全課程① 《情報の一元化 (協同意識向上・生産性向上)》
 計画・設計の段階から関係情報を一元化し、関係者間の情報の共有・有効活用並びに協同意識の向上を図り、建設プロセス全体での生産性向上を実現する。
(関連技術:情報共有システム・3D-CAD統合管理システム・PMツール・情報共有サイト等)




設計① 《設計の最適化》
 3次元設計・地理情報等の設計情報を基礎とし、視覚化技術を活用した関係者協議・設計検討・施工検討・維持管理検討、一元化情報の有効活用により、建設プロセス全体での最適な設計を行う。
(関連技術:3D-CAD、GIS、3D測量、航空測量、CG、VR、シミュレーション、情報共有システム等。VE併用)

設計② 《設計の効率化》
 一元化情報を基に、設計支援技術等を用い、柔軟・迅速な設計変更、自動的な応力計算・数量計算・積算により設計の効率化を図る。







施工① 《現場の作業性向上》
 一元化情報を活用した施工や現場管理による施工性・安全性の向上、作業進捗状況等の情報を関係者間で共有・有効活用を図り、意志決定・問題解決の迅速化を図る等現場の作業性を向上する。

施工② 《現場管理の効率化・適正化》
 〔現場管理とは、受発注者が行う施工管理・監督検査・工程・品質・安全・環境等のあらゆる管理〕
 従来の段階的・部分的な監督検査・測量そして関連書類による管理方法から、時間・空間の連続的なデータのリアルタイムな蓄積・確認による現場管理方法に変える等、監督検査・測量や関連書類作成等の手間を省き、現場管理の効率化・適正化を実現する。

 具体の活用技術例として、

(情報化施工技術の活用)
 一元化情報を基に、MCやMG技術により施工し、TS・GNSS・3Dレーザー測量等を活用し、施工データを無線LAN等を用いてリアルタイムに受発注者の事務所等に送り、施工管理システム・PMツール等により出来形管理、工程管理、安全管理等の現場管理を行う。

(検査機器関連技術の活用)
 検査機器関連技術を活用し、コンクリート又はアスファルトの温度や強度、騒音・振動・大気質・水質等の環境データをリアルタイムで蓄積及び確認を行い、品質管理又は環境管理を行う。

(ICタグ関連技術の活用)
 ICタグ関連技術を活用し、材料の組立管理や品質管理を行う。

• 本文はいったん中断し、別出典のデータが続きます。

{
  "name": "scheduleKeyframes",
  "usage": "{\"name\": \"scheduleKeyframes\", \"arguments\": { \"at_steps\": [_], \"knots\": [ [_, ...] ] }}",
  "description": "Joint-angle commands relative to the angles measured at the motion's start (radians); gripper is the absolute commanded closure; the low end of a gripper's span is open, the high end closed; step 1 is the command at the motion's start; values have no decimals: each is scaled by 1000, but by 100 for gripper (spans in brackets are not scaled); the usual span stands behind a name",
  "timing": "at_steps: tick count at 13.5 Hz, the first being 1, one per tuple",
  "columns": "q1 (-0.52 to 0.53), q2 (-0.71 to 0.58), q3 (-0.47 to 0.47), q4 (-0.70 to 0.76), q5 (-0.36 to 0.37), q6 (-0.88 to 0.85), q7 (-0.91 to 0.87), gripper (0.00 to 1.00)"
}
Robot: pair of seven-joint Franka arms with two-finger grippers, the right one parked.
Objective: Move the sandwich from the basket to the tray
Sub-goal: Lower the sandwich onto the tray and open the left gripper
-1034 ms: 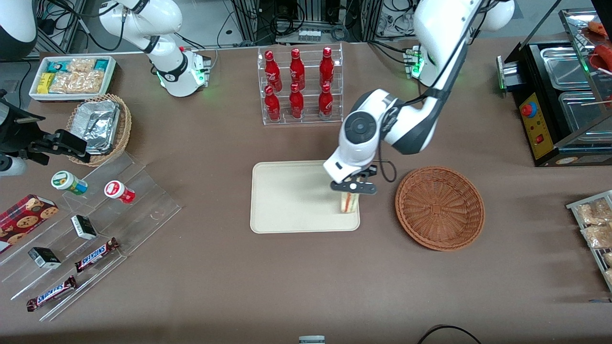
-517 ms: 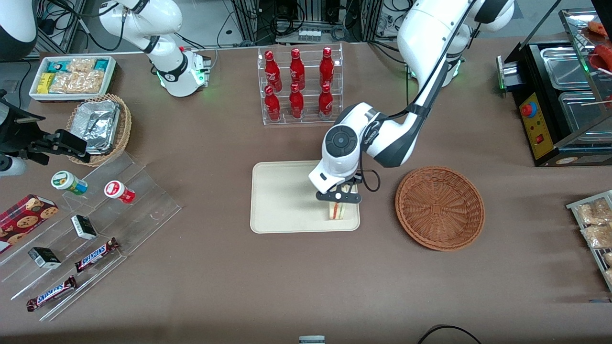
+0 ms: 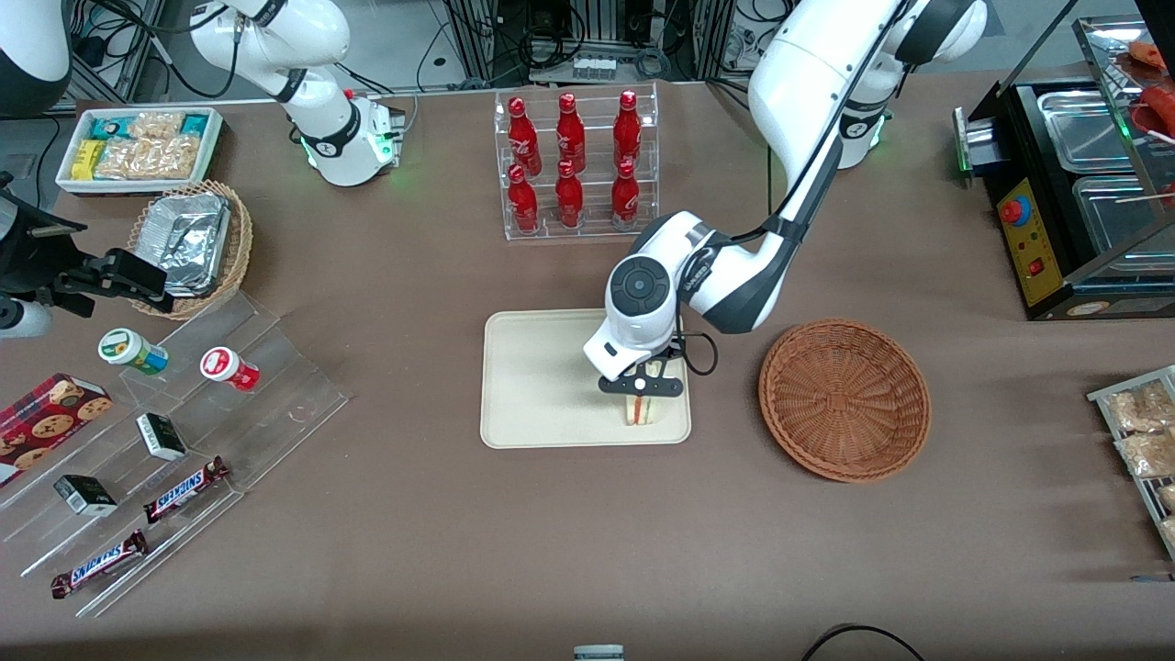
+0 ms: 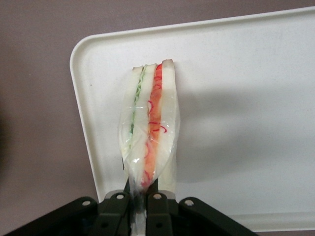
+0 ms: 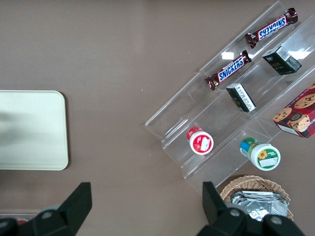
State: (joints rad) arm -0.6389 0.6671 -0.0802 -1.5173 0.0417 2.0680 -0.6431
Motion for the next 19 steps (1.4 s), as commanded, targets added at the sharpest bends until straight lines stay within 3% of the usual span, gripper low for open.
{"name": "scheduleKeyframes", "arguments": {
  "at_steps": [1,7,9,13,19],
  "knots": [
    [-24,28,13,48,15,-23,-32,100],
    [-27,40,13,54,15,-22,-41,98],
    [-27,43,13,54,15,-20,-40,53],
    [-27,46,13,54,15,-19,-40,0],
    [-25,43,13,68,17,-26,-59,0]
  ]
}}
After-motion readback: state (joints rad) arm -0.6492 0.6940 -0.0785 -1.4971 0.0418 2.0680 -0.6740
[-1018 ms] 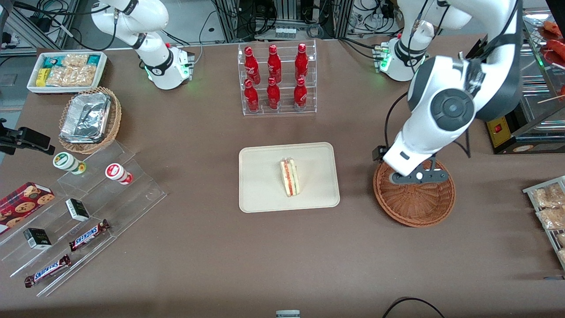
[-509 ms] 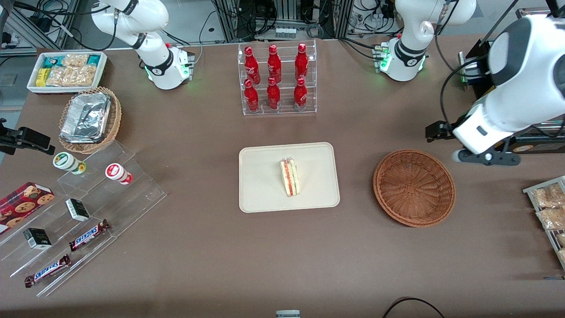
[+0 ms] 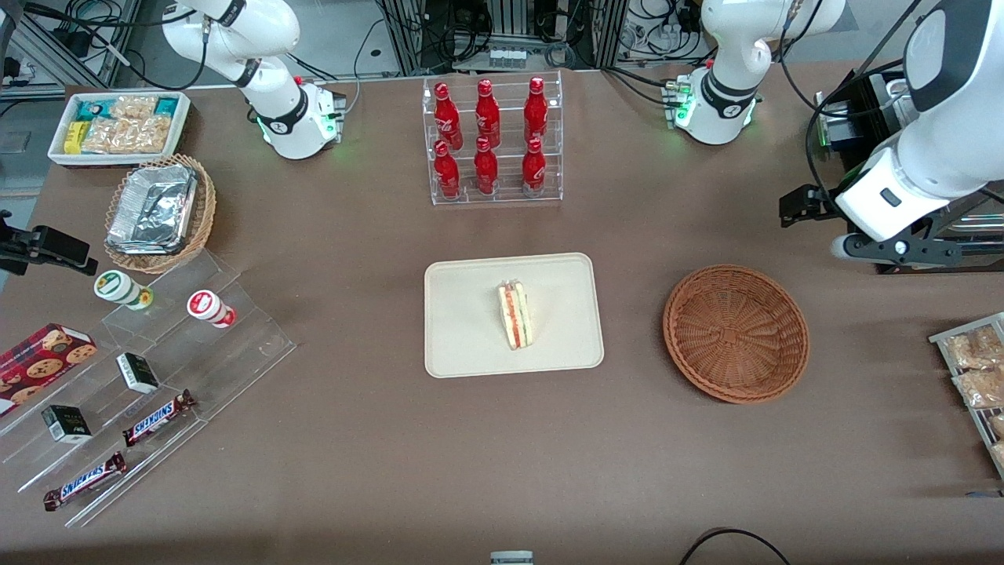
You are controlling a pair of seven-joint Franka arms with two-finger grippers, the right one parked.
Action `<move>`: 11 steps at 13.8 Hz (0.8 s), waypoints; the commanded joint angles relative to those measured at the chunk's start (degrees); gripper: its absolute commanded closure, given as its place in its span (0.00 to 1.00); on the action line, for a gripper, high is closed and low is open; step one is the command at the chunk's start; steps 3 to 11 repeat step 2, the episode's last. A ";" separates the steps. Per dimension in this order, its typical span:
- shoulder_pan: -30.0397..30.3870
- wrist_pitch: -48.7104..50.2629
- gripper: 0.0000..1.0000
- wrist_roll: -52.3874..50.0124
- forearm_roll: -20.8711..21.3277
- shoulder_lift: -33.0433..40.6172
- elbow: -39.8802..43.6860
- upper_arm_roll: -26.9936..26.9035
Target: Place sandwich from basket to tray
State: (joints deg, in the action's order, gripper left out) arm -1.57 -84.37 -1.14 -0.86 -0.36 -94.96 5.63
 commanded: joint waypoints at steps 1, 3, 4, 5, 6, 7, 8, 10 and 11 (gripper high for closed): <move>1.83 1.84 0.00 0.79 0.95 1.59 0.39 1.31; 1.84 1.84 0.00 0.79 1.56 2.03 0.48 1.31; 1.84 1.84 0.00 0.79 1.56 2.03 0.48 1.31; 1.84 1.84 0.00 0.79 1.56 2.03 0.48 1.31; 1.84 1.84 0.00 0.79 1.56 2.03 0.48 1.31; 1.84 1.84 0.00 0.79 1.56 2.03 0.48 1.31; 1.84 1.84 0.00 0.79 1.56 2.03 0.48 1.31; 1.84 1.84 0.00 0.79 1.56 2.03 0.48 1.31; 1.84 1.84 0.00 0.79 1.56 2.03 0.48 1.31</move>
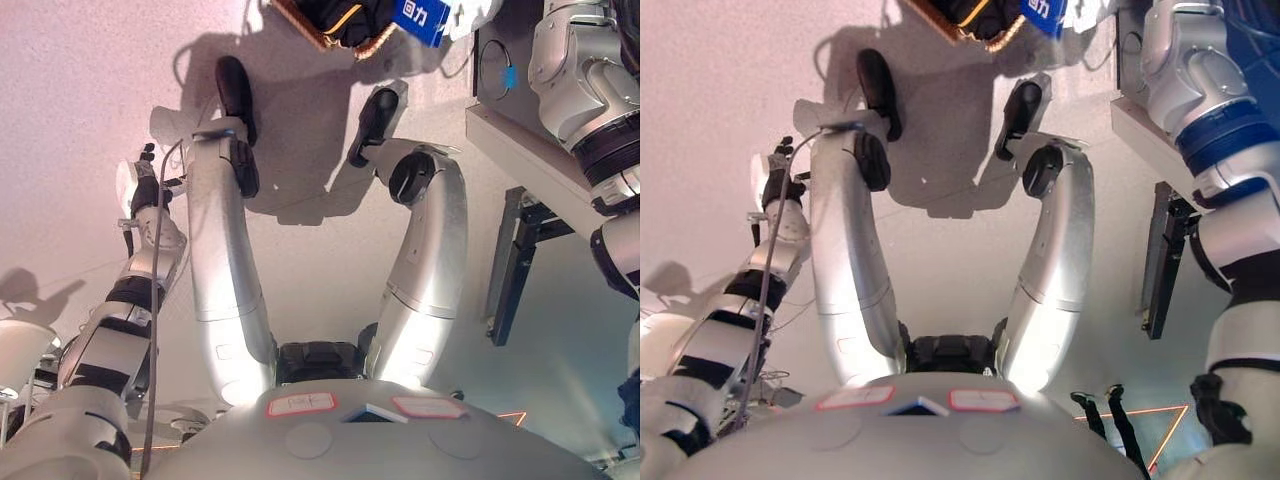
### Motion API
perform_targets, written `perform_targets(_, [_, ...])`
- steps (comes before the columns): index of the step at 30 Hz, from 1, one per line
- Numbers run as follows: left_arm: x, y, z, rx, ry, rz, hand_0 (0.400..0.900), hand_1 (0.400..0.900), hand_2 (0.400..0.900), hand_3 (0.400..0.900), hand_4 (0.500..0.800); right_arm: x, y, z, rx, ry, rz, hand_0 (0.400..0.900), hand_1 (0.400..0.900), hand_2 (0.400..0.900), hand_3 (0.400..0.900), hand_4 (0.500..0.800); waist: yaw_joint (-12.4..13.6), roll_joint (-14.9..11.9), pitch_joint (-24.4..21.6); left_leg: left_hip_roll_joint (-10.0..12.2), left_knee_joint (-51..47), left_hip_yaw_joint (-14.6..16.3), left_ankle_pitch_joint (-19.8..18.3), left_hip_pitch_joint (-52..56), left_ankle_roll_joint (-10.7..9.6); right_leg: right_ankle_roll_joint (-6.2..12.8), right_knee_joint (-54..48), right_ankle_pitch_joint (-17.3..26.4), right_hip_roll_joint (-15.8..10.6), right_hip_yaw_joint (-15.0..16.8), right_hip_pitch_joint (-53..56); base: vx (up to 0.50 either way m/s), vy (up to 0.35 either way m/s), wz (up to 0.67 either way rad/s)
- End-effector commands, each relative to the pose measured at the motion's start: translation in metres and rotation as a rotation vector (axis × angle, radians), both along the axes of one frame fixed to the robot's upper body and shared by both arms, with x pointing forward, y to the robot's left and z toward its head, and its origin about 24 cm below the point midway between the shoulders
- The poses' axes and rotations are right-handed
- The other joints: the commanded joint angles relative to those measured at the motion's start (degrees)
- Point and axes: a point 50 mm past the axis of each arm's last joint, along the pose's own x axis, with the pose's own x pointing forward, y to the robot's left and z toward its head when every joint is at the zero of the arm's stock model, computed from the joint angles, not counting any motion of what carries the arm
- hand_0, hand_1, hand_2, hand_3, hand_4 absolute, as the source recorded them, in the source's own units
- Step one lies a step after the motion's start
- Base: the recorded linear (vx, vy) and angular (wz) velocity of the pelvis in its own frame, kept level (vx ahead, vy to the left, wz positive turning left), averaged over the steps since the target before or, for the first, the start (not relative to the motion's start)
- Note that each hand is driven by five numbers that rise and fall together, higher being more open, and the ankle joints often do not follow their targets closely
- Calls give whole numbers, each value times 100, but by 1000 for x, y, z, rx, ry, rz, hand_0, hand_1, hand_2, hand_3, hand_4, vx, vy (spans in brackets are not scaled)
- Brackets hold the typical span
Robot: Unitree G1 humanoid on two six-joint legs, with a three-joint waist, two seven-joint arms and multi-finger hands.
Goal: Put the clothes in the basket into the washing machine.
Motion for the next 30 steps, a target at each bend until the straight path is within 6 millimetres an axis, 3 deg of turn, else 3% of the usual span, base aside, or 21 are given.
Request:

また、ICタグを機材に付し、稼働状況の把握による出来高確認や積算等へ活用する。更に、ICタグをダンプトラックや作業員のヘルメットに付す等、安全管理や労務管理を行う。

(映像解析技術の活用)
 施工現場において映像解析技術を活用し、出来形管理・安全管理・品質管理等の現場管理を行う。




維持管理① 《戦略的維持管理》
 一元化情報を基に、ICタグや維持管理システム等を活用し、効率的且つ効果的な維持管理を行う。

維持管理② 《迅速且つ的確な災害対策支援》
 災害対策にあたり、一元化情報や無人化の調査・施工技術等を活用し、迅速且つ的確な復旧支援等の災害対策支援を行う。




 なお、これらICTを使うことが目的となり反って負担が増えることとならないように留意が必要であり、

共通① 《無駄の排除・業務改善》
 二重管理・関係書類作成等、ICTを駆使することで効率化が可能な業務を抽出し、業務の仕方や既存の基準類の見直しを行う等、受発注者を含めた業務全般の改善を図る。

共通② 《技術者育成・体制及び制度改善》
 研修や資格制度等を含めた育成プログラムを通じ、ICTを駆使できる技術者を育成する。また、インセンティブの付与や入札契約制度の改善も含め業務体制・形態の改善を行う。
◆行動方針
 上記目標を踏まえ、個々のモデル事業に応じて体制を組み、実施方法・導入技術等を決め、現場における技術支援・検証等を行い、検証結果・改善策をまとめる。
 また、モデル事業を進めつつ、横断的課題についてプロジェクトメンバー間で研究し、改善策を講じる。